GIVEN DATA START

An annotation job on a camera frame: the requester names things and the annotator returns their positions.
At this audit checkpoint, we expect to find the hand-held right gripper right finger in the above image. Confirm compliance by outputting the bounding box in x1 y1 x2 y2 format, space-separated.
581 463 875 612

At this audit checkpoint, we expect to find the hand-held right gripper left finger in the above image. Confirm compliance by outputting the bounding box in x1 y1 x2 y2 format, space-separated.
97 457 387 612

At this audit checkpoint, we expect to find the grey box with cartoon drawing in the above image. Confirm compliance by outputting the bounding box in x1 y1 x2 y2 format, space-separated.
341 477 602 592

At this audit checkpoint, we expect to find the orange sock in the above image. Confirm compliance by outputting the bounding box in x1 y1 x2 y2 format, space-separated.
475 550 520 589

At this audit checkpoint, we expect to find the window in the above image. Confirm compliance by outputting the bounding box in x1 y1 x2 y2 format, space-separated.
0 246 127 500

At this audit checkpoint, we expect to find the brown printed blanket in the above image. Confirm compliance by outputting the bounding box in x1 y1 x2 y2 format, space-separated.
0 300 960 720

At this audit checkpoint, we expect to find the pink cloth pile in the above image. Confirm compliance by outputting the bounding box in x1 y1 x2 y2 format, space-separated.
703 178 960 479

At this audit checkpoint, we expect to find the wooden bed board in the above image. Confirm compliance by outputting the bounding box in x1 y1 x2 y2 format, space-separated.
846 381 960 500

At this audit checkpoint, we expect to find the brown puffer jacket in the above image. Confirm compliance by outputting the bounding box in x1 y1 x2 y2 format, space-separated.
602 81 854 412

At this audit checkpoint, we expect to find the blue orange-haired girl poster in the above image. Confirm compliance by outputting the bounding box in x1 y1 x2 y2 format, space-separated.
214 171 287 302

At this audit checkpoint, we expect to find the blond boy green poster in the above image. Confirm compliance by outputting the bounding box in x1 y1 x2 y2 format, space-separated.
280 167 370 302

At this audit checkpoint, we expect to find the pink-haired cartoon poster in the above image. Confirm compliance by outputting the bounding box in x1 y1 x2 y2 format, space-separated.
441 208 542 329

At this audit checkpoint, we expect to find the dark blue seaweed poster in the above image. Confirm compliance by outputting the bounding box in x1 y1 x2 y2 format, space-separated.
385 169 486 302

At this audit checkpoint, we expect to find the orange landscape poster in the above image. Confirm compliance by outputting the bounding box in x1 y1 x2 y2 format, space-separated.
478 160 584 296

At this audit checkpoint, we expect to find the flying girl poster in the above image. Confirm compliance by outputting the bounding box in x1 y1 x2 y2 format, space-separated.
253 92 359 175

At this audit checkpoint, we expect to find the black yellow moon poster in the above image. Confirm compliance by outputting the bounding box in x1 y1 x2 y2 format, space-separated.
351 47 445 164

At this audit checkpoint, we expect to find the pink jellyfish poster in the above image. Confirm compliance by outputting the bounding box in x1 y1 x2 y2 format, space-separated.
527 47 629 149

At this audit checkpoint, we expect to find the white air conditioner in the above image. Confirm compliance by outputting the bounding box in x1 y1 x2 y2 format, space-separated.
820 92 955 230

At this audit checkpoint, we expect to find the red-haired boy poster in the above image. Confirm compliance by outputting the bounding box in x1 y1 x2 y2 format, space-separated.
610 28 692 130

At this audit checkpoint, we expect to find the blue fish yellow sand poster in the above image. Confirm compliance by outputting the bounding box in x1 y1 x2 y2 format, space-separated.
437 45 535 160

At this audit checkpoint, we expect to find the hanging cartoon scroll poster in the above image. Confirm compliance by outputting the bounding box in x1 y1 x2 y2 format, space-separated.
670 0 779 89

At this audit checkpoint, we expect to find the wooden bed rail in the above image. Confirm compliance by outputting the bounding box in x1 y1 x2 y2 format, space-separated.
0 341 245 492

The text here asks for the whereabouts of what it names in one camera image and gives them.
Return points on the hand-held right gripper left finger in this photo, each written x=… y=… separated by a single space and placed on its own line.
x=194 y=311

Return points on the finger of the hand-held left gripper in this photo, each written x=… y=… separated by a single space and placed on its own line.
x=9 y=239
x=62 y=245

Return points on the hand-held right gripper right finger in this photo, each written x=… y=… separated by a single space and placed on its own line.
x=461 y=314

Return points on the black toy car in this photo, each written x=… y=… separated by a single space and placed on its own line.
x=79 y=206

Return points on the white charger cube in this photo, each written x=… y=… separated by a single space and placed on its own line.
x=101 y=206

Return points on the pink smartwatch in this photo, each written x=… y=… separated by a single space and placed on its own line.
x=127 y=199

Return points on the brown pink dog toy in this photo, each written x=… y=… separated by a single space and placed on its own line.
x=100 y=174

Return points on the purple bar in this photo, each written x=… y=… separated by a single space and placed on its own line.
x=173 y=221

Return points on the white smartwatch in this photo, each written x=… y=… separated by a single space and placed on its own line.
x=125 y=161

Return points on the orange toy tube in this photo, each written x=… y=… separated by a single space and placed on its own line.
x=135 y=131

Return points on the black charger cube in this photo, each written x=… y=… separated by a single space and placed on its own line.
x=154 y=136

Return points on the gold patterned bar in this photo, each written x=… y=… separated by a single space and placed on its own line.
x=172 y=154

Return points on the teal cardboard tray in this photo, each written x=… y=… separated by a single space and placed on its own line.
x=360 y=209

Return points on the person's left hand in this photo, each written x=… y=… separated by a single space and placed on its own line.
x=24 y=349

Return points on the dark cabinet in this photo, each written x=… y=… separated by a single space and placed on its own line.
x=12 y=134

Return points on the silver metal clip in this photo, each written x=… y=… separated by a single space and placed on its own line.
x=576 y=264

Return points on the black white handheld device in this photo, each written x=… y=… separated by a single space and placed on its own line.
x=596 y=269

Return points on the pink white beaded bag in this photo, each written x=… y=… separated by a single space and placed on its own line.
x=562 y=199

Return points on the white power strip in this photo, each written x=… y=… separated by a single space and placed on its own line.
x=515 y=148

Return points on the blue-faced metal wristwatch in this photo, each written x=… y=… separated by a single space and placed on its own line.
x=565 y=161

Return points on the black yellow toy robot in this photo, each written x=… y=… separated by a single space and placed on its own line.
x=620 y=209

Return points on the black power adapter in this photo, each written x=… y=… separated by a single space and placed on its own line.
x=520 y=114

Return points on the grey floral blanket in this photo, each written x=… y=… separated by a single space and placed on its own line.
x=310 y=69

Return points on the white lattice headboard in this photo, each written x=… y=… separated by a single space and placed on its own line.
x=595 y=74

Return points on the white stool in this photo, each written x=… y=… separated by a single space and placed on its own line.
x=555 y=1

GIVEN DATA END

Every record should be printed again exactly as it reads.

An annotation job on a camera frame: the requester names things and the annotator returns their positions.
At this audit checkpoint, we expect to find the hand-held right gripper right finger in the above image. Confirm compliance by outputting the bounding box in x1 y1 x2 y2 format, space-separated.
581 463 875 612

At this audit checkpoint, we expect to find the hand-held right gripper left finger in the above image. Confirm compliance by outputting the bounding box in x1 y1 x2 y2 format, space-separated.
97 457 387 612

At this audit checkpoint, we expect to find the grey box with cartoon drawing in the above image. Confirm compliance by outputting the bounding box in x1 y1 x2 y2 format, space-separated.
341 477 602 592

At this audit checkpoint, we expect to find the orange sock in the above image. Confirm compliance by outputting the bounding box in x1 y1 x2 y2 format, space-separated.
475 550 520 589

At this audit checkpoint, we expect to find the window in the above image. Confirm compliance by outputting the bounding box in x1 y1 x2 y2 format, space-separated.
0 246 127 500

At this audit checkpoint, we expect to find the brown printed blanket in the above image. Confirm compliance by outputting the bounding box in x1 y1 x2 y2 format, space-separated.
0 300 960 720

At this audit checkpoint, we expect to find the pink cloth pile in the above image. Confirm compliance by outputting the bounding box in x1 y1 x2 y2 format, space-separated.
703 178 960 479

At this audit checkpoint, we expect to find the wooden bed board in the above image. Confirm compliance by outputting the bounding box in x1 y1 x2 y2 format, space-separated.
846 381 960 500

At this audit checkpoint, we expect to find the brown puffer jacket in the above image. Confirm compliance by outputting the bounding box in x1 y1 x2 y2 format, space-separated.
602 81 854 412

At this audit checkpoint, we expect to find the blue orange-haired girl poster in the above image. Confirm compliance by outputting the bounding box in x1 y1 x2 y2 format, space-separated.
214 171 287 302

At this audit checkpoint, we expect to find the blond boy green poster in the above image. Confirm compliance by outputting the bounding box in x1 y1 x2 y2 format, space-separated.
280 167 370 302

At this audit checkpoint, we expect to find the pink-haired cartoon poster in the above image. Confirm compliance by outputting the bounding box in x1 y1 x2 y2 format, space-separated.
441 208 542 329

At this audit checkpoint, we expect to find the dark blue seaweed poster in the above image. Confirm compliance by outputting the bounding box in x1 y1 x2 y2 format, space-separated.
385 169 486 302

At this audit checkpoint, we expect to find the orange landscape poster in the above image. Confirm compliance by outputting the bounding box in x1 y1 x2 y2 format, space-separated.
478 160 584 296

At this audit checkpoint, we expect to find the flying girl poster in the above image. Confirm compliance by outputting the bounding box in x1 y1 x2 y2 format, space-separated.
253 92 359 175

At this audit checkpoint, we expect to find the black yellow moon poster in the above image. Confirm compliance by outputting the bounding box in x1 y1 x2 y2 format, space-separated.
351 47 445 164

At this audit checkpoint, we expect to find the pink jellyfish poster in the above image. Confirm compliance by outputting the bounding box in x1 y1 x2 y2 format, space-separated.
527 47 629 149

At this audit checkpoint, we expect to find the white air conditioner in the above image. Confirm compliance by outputting the bounding box in x1 y1 x2 y2 format, space-separated.
820 92 955 230

At this audit checkpoint, we expect to find the red-haired boy poster in the above image. Confirm compliance by outputting the bounding box in x1 y1 x2 y2 format, space-separated.
610 28 692 130

At this audit checkpoint, we expect to find the blue fish yellow sand poster in the above image. Confirm compliance by outputting the bounding box in x1 y1 x2 y2 format, space-separated.
437 45 535 160

At this audit checkpoint, we expect to find the hanging cartoon scroll poster in the above image. Confirm compliance by outputting the bounding box in x1 y1 x2 y2 format, space-separated.
670 0 779 89

At this audit checkpoint, we expect to find the wooden bed rail in the above image. Confirm compliance by outputting the bounding box in x1 y1 x2 y2 format, space-separated.
0 341 245 492

The text here asks for the whereabouts of what it names in one camera image and gives them.
Return points on the hand-held right gripper left finger in this photo, each written x=… y=… separated by a single space and placed on its own line.
x=194 y=311

Return points on the finger of the hand-held left gripper in this photo, each written x=… y=… separated by a single space and placed on its own line.
x=9 y=239
x=62 y=245

Return points on the hand-held right gripper right finger in this photo, each written x=… y=… separated by a single space and placed on its own line.
x=461 y=314

Return points on the black toy car in this photo, each written x=… y=… separated by a single space and placed on its own line.
x=79 y=206

Return points on the white charger cube in this photo, each written x=… y=… separated by a single space and placed on its own line.
x=101 y=206

Return points on the pink smartwatch in this photo, each written x=… y=… separated by a single space and placed on its own line.
x=127 y=199

Return points on the brown pink dog toy in this photo, each written x=… y=… separated by a single space and placed on its own line.
x=100 y=174

Return points on the purple bar in this photo, each written x=… y=… separated by a single space and placed on its own line.
x=173 y=221

Return points on the white smartwatch in this photo, each written x=… y=… separated by a single space and placed on its own line.
x=125 y=161

Return points on the orange toy tube in this photo, each written x=… y=… separated by a single space and placed on its own line.
x=135 y=131

Return points on the black charger cube in this photo, each written x=… y=… separated by a single space and placed on its own line.
x=154 y=136

Return points on the gold patterned bar in this photo, each written x=… y=… separated by a single space and placed on its own line.
x=172 y=154

Return points on the teal cardboard tray in this photo, each written x=… y=… separated by a single space and placed on its own line.
x=360 y=209

Return points on the person's left hand in this photo, each written x=… y=… separated by a single space and placed on its own line.
x=24 y=349

Return points on the dark cabinet in this photo, each written x=… y=… separated by a single space and placed on its own line.
x=12 y=134

Return points on the silver metal clip in this photo, each written x=… y=… separated by a single space and placed on its own line.
x=576 y=264

Return points on the black white handheld device in this photo, each written x=… y=… separated by a single space and placed on its own line.
x=596 y=269

Return points on the pink white beaded bag in this photo, each written x=… y=… separated by a single space and placed on its own line.
x=562 y=199

Return points on the white power strip in this photo, each written x=… y=… separated by a single space and placed on its own line.
x=515 y=148

Return points on the blue-faced metal wristwatch in this photo, each written x=… y=… separated by a single space and placed on its own line.
x=565 y=161

Return points on the black yellow toy robot in this photo, each written x=… y=… separated by a single space and placed on its own line.
x=620 y=209

Return points on the black power adapter in this photo, each written x=… y=… separated by a single space and placed on its own line.
x=520 y=114

Return points on the grey floral blanket in this photo, each written x=… y=… separated by a single space and placed on its own line.
x=310 y=69

Return points on the white lattice headboard in this photo, each written x=… y=… separated by a single space and placed on its own line.
x=595 y=74

Return points on the white stool in this photo, each written x=… y=… separated by a single space and placed on its own line.
x=555 y=1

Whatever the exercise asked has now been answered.